Une conscience du siècle s’en est allée

le 1 juillet 2017
Simone Veil, lors de son discours devant l'Assemblée nationale française, en 1974.

Simone Veil, lors de son discours devant l'Assemblée nationale française, en 1974.

Une grande dame s’en est allée, femme de convictions, happée par la tourmente du siècle, une belle personne en tout moment porteuse en son cœur et dans ses actes de l’étendard de la Liberté.
Simone Veil aura survécu à l’horreur définitive, celle des camps d’extermination nazis, dont ses parents et son frère ne revinrent jamais.
Elle était d’un autre courant de pensée et d’actions que nous. Et, pourtant, nombre de combats communs nous auront unis : contre la gangrène négationniste, pour la reconnaissance des crimes commis par l’Etat français pendant l’occupation, et enfin, pour le droit à l’interruption volontaire de grossesse et celui des femmes à disposer de leur corps.
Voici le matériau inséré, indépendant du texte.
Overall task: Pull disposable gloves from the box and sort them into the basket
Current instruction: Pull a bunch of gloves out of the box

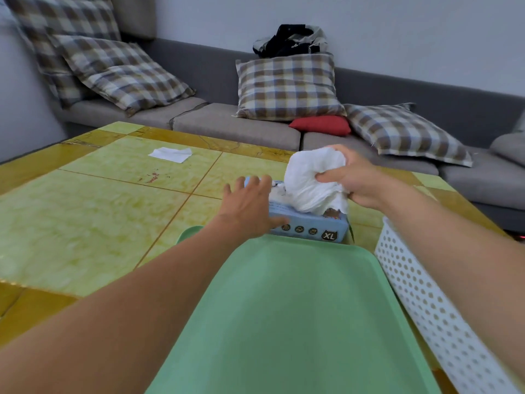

Son courage et sa détermination lors du vote de la loi en faveur de l’IVG, sont aujourd’hui reconnus. Pourtant, à l’époque, c’est la gauche qui la soutenait contre les foudres et opprobres d’une grande partie de son propre camp. Elle réussit à tenir le cap d’un engagement rebelle pour la défense d’une idée qu’elle savait juste. Une fois encore elle portait sur elle et en elle cette belle écharpe de l’Humanisme qui en France réunit de larges spectres de la société. Dans une belle lettre à l’académie Française en 2005, elle nous a lancé cet appel à se remémorer sans cesse : « l’humanité est un vernis fragile ».
Marquée à jamais par l’expérience des camps de la mort, elle devint au fil des ans une vigie incontournable de la mémoire de la Shoah. Éprise de justice, elle aura marié ses convictions humanistes et son engagement au sein de la famille centriste, jusqu’à défendre les populations immigrées ou en réclamant justice pour le peuple palestinien. Ses relations amicales et ses affinités intellectuelles, forgées au contact d’événements douloureux, dépassaient largement son cercle partisan. Elle aura noué des relations intimes avec des camarades de déportation dont la dirigeante communiste Madeleine Vincent.
Nous saluons aujourd’hui la mémoire d’une conscience morale, d’une femme de caractère et de valeurs dont le nom restera à jamais attaché au combat toujours recommencé pour le droit des femmes. Retenons cette demande couchée dans cette lettre citée plus haut : « Il nous appartient que la vigilance ne soit pas un vain mot, un appel qui résonne dans le vide de consciences endormies ». Que s’ouvrent à elle les portes du Panthéon. Nous le lui devons bien !

2 commentaires


DOUCET anne-marie 7 juillet 2017 à 21 h 58 min

Je remercie Patrick Le HYARIC pour son article concernant Simone VEIL , elle a vécu la déportation dont elle explique sa souffrance et celle des déportés , en plus elle a subi l’épreuve de voir sa famille exterminée par les nazis . elle même aura survécu à cette horreur ,.
C’était une femme éprise de justice et de liberté , reconnaissant les crimes commis par l’Etat Français de Vichy.
En 1974 , à l’assemblée Nationale elle s’est battue courageusement et dignement contre son propre camp , pour faire Voter la loi pour l’interruption volontaire de grossesse ; ( IVG LOI VEIL )
Elle fut huée sur les bancs de l’assemblée par les députés de son groupe .
Toutefois sa détermination fût à l’Epoque seulement soutenue par la Gauche . ,lesquels l’ont honorée et dont les médias n’ont pas parlé e leur présence .
Désormais elle rentrera au Panthéon et elle le mérite tout à fait .
Nous pouvons d’ailleurs regretter qu’il y a peu de femmes qui ont eu cet honneur , et pourtant certaines d’entre elles , déportées également et beaucoup d’autres y auraient eu leur place . Pouvons nous l’espérer !

Mme Costes colette 8 juillet 2017 à 9 h 08 min

Je partage votre texte suite au décès de Madame Simone Veil.